*** Provided entries Section Begins ***

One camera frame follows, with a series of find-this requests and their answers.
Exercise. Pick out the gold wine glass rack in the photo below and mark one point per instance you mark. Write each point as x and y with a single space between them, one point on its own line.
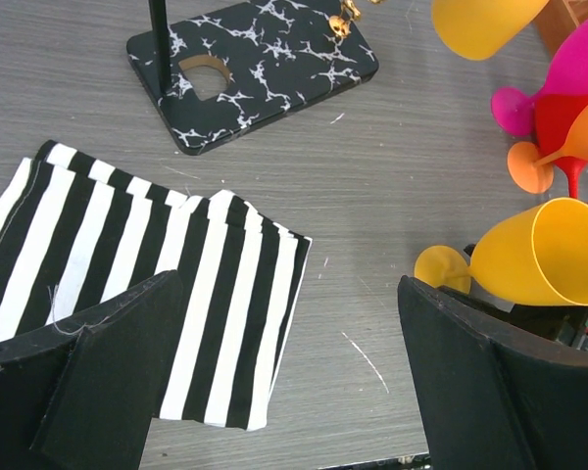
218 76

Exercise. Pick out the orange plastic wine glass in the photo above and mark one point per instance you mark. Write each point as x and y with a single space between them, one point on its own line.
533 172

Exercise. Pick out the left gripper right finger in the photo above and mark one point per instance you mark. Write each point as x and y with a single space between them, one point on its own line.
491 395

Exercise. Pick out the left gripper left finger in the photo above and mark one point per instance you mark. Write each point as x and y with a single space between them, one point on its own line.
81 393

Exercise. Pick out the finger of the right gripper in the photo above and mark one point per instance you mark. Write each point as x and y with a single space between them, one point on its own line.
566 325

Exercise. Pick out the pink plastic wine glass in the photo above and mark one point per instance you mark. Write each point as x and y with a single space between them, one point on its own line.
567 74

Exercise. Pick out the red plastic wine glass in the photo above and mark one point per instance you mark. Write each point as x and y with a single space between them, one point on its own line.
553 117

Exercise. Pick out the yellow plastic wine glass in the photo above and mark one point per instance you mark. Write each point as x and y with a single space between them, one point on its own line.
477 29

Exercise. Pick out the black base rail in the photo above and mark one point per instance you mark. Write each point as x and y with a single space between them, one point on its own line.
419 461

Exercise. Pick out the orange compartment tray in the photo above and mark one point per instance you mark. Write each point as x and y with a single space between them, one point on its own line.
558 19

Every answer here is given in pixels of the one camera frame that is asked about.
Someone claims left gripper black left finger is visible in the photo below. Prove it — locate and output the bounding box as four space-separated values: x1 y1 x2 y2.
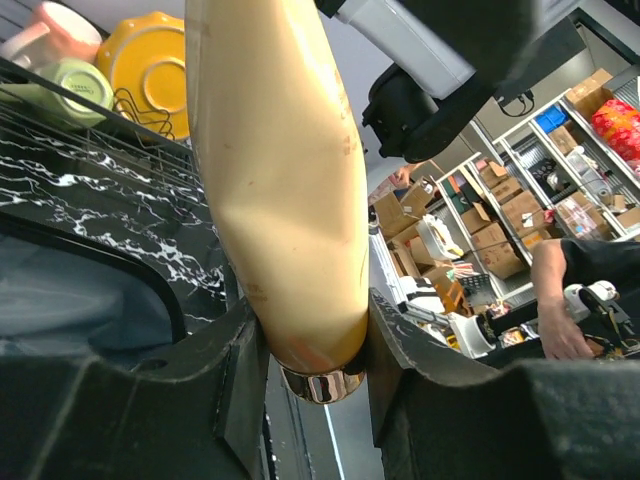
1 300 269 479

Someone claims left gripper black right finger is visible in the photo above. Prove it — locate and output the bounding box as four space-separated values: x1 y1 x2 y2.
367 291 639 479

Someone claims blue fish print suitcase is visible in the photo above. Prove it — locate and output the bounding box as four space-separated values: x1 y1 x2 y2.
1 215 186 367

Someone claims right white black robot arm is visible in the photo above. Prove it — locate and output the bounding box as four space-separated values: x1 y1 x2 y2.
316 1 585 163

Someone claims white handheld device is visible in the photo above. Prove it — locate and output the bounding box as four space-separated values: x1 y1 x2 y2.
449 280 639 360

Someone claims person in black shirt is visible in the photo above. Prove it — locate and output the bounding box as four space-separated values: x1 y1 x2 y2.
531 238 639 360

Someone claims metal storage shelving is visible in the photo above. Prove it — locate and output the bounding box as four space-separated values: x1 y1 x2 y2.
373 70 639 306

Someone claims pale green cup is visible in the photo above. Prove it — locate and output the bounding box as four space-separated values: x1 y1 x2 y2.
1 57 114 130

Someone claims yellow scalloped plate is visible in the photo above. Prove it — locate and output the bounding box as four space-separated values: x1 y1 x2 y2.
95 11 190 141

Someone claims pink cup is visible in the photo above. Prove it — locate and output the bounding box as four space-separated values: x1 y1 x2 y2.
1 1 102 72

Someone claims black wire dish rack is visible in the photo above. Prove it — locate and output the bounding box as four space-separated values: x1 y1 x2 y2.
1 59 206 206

*** Provided entries Section Ends ***

What you have to do
Write all the lines above out again exactly, minus the images.

Your response
One camera frame follows, with a series of find-this requests and their answers.
Exercise. Pick out the gold wine glass rack in the photo below and mark one point per instance you mark. Write each point as x and y with a single space between them, one point on its own line.
218 76

Exercise. Pick out the orange plastic wine glass in the photo above and mark one point per instance you mark. Write each point as x and y with a single space between them, one point on its own line.
533 172

Exercise. Pick out the left gripper right finger in the photo above and mark one point per instance you mark. Write each point as x and y with a single space between them, one point on its own line.
491 395

Exercise. Pick out the left gripper left finger in the photo above and mark one point per instance you mark. Write each point as x and y with a single space between them, one point on its own line.
81 393

Exercise. Pick out the finger of the right gripper in the photo above and mark one point per instance you mark. Write each point as x and y with a single space between them, one point on its own line.
566 325

Exercise. Pick out the pink plastic wine glass in the photo above and mark one point per instance you mark. Write each point as x and y with a single space between them, one point on its own line.
567 74

Exercise. Pick out the red plastic wine glass in the photo above and mark one point per instance you mark. Write each point as x and y with a single space between them, one point on its own line.
553 117

Exercise. Pick out the yellow plastic wine glass in the photo above and mark one point per instance you mark. Write each point as x and y with a single space between them, one point on its own line.
477 29

Exercise. Pick out the black base rail in the photo above and mark one point per instance you mark. Write each point as x and y with a single space between them, one point on its own line.
419 461

Exercise. Pick out the orange compartment tray in the photo above and mark one point per instance you mark. Write each point as x and y with a single space between them, one point on its own line.
558 19

Every answer here is given in pixels of the one camera frame that is asked about.
Someone claims left gripper black left finger is visible in the photo below. Prove it — locate and output the bounding box as four space-separated values: x1 y1 x2 y2.
1 300 269 479

Someone claims left gripper black right finger is visible in the photo above. Prove it — locate and output the bounding box as four space-separated values: x1 y1 x2 y2.
367 291 639 479

Someone claims blue fish print suitcase is visible in the photo above. Prove it — locate and output the bounding box as four space-separated values: x1 y1 x2 y2.
1 215 186 367

Someone claims right white black robot arm is visible in the photo above. Prove it — locate and output the bounding box as four space-separated values: x1 y1 x2 y2.
316 1 585 163

Someone claims white handheld device is visible in the photo above. Prove it — locate and output the bounding box as four space-separated values: x1 y1 x2 y2.
449 280 639 360

Someone claims person in black shirt is visible in the photo above. Prove it — locate and output the bounding box as four space-separated values: x1 y1 x2 y2.
531 238 639 360

Someone claims metal storage shelving is visible in the photo above. Prove it — locate and output the bounding box as four space-separated values: x1 y1 x2 y2.
373 70 639 306

Someone claims pale green cup is visible in the photo above. Prove it — locate and output the bounding box as four space-separated values: x1 y1 x2 y2.
1 57 114 130

Someone claims yellow scalloped plate is visible in the photo above. Prove it — locate and output the bounding box as four space-separated values: x1 y1 x2 y2.
95 11 190 141

Someone claims pink cup is visible in the photo above. Prove it — locate and output the bounding box as four space-separated values: x1 y1 x2 y2.
1 1 102 72

Someone claims black wire dish rack is visible in the photo above. Prove it — locate and output the bounding box as four space-separated values: x1 y1 x2 y2.
1 59 206 206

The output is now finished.